- EXERCISE DESCRIPTION -
Only an exact reprint of all the data is acceptable.

- SUPPLIED DATA -
^^^^

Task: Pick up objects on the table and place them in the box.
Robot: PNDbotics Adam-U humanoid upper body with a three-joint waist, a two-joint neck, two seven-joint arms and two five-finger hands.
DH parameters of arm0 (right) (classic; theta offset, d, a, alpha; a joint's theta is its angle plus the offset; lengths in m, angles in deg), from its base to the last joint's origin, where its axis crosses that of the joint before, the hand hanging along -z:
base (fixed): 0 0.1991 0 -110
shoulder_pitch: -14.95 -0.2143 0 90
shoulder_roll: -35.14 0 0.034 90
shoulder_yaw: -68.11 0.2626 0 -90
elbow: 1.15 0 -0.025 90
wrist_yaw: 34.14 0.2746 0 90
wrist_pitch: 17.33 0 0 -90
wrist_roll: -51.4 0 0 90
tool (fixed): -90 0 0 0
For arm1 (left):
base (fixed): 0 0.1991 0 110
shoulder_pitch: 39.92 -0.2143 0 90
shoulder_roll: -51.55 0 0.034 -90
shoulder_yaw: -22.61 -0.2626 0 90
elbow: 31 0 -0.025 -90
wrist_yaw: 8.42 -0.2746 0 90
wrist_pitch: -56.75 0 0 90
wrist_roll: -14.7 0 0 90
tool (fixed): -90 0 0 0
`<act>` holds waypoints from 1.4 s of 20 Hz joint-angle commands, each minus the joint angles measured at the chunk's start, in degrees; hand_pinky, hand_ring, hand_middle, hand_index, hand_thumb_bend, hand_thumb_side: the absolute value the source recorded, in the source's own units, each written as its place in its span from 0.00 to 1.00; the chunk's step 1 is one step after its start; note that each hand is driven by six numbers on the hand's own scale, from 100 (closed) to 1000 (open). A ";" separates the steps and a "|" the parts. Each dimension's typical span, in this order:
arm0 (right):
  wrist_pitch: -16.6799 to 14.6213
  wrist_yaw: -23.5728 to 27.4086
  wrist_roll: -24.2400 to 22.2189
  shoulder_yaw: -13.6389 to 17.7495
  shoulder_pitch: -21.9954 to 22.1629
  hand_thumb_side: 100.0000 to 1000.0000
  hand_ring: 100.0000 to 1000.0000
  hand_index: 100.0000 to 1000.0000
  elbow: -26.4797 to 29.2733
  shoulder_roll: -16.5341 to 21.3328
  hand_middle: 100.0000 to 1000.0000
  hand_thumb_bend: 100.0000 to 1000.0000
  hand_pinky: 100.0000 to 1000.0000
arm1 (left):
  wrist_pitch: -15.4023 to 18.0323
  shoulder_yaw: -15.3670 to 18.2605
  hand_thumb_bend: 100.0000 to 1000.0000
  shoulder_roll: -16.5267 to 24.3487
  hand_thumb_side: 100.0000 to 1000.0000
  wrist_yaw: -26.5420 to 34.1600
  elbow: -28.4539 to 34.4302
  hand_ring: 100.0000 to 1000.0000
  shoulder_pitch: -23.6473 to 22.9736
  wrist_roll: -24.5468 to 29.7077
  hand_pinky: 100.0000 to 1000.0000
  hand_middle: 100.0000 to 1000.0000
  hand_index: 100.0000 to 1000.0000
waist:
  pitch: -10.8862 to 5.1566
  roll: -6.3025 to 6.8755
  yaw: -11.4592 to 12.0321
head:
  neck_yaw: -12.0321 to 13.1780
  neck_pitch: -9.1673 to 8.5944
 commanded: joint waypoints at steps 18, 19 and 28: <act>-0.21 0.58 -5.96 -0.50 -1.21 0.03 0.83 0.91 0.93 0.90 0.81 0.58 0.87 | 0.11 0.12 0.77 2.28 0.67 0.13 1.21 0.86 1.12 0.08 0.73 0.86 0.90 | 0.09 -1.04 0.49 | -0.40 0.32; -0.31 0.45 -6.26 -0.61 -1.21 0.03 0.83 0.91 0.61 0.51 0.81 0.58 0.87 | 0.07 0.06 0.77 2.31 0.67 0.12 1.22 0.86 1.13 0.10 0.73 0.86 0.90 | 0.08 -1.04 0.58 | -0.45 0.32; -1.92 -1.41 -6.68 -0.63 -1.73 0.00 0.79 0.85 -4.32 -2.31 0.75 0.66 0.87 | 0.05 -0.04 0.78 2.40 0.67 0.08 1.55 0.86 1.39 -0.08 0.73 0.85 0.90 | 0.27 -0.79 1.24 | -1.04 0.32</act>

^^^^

- WRITTEN ANSWER -
Task: Pick up objects on the table and place them in the box.
Robot: PNDbotics Adam-U humanoid upper body with a three-joint waist, a two-joint neck, two seven-joint arms and two five-finger hands.
DH parameters of arm0 (right) (classic; theta offset, d, a, alpha; a joint's theta is its angle plus the offset; lengths in m, angles in deg), from its base to the last joint's origin, where its axis crosses that of the joint before, the hand hanging along -z:
base (fixed): 0 0.1991 0 -110
shoulder_pitch: -14.95 -0.2143 0 90
shoulder_roll: -35.14 0 0.034 90
shoulder_yaw: -68.11 0.2626 0 -90
elbow: 1.15 0 -0.025 90
wrist_yaw: 34.14 0.2746 0 90
wrist_pitch: 17.33 0 0 -90
wrist_roll: -51.4 0 0 90
tool (fixed): -90 0 0 0
For arm1 (left):
base (fixed): 0 0.1991 0 110
shoulder_pitch: 39.92 -0.2143 0 90
shoulder_roll: -51.55 0 0.034 -90
shoulder_yaw: -22.61 -0.2626 0 90
elbow: 31 0 -0.025 -90
wrist_yaw: 8.42 -0.2746 0 90
wrist_pitch: -56.75 0 0 90
wrist_roll: -14.7 0 0 90
tool (fixed): -90 0 0 0
`<act>` holds waypoints from 1.4 s of 20 Hz joint-angle commands, each minus the joint angles measured at the chunk's start, in degrees; hand_pinky, hand_ring, hand_middle, hand_index, hand_thumb_bend, hand_thumb_side: the absolute value the source recorded, in the source's own units, each written as its place in its span from 0.00 to 1.00; the chunk's step 1 is one step after its start; note that each hand is driven by six numbers on the hand's own scale, from 100 (closed) to 1000 (open). A ";" separates the steps and a "|" the parts. Each dimension's typical span, in this order:
arm0 (right):
  wrist_pitch: -16.6799 to 14.6213
  wrist_yaw: -23.5728 to 27.4086
  wrist_roll: -24.2400 to 22.2189
  shoulder_yaw: -13.6389 to 17.7495
  shoulder_pitch: -21.9954 to 22.1629
  hand_thumb_side: 100.0000 to 1000.0000
  hand_ring: 100.0000 to 1000.0000
  hand_index: 100.0000 to 1000.0000
  elbow: -26.4797 to 29.2733
  shoulder_roll: -16.5341 to 21.3328
  hand_middle: 100.0000 to 1000.0000
  hand_thumb_bend: 100.0000 to 1000.0000
  hand_pinky: 100.0000 to 1000.0000
arm1 (left):
  wrist_pitch: -15.4023 to 18.0323
  shoulder_yaw: -15.3670 to 18.2605
  hand_thumb_bend: 100.0000 to 1000.0000
  shoulder_roll: -16.5267 to 24.3487
  hand_thumb_side: 100.0000 to 1000.0000
  wrist_yaw: -26.5420 to 34.1600
  elbow: -28.4539 to 34.4302
  hand_ring: 100.0000 to 1000.0000
  shoulder_pitch: -23.6473 to 22.9736
  wrist_roll: -24.5468 to 29.7077
  hand_pinky: 100.0000 to 1000.0000
  hand_middle: 100.0000 to 1000.0000
  hand_index: 100.0000 to 1000.0000
waist:
  pitch: -10.8862 to 5.1566
  roll: -6.3025 to 6.8755
  yaw: -11.4592 to 12.0321
head:
  neck_yaw: -12.0321 to 13.1780
  neck_pitch: -9.1673 to 8.5944
 commanded: joint waypoints at steps 18, 19 and 28: <act>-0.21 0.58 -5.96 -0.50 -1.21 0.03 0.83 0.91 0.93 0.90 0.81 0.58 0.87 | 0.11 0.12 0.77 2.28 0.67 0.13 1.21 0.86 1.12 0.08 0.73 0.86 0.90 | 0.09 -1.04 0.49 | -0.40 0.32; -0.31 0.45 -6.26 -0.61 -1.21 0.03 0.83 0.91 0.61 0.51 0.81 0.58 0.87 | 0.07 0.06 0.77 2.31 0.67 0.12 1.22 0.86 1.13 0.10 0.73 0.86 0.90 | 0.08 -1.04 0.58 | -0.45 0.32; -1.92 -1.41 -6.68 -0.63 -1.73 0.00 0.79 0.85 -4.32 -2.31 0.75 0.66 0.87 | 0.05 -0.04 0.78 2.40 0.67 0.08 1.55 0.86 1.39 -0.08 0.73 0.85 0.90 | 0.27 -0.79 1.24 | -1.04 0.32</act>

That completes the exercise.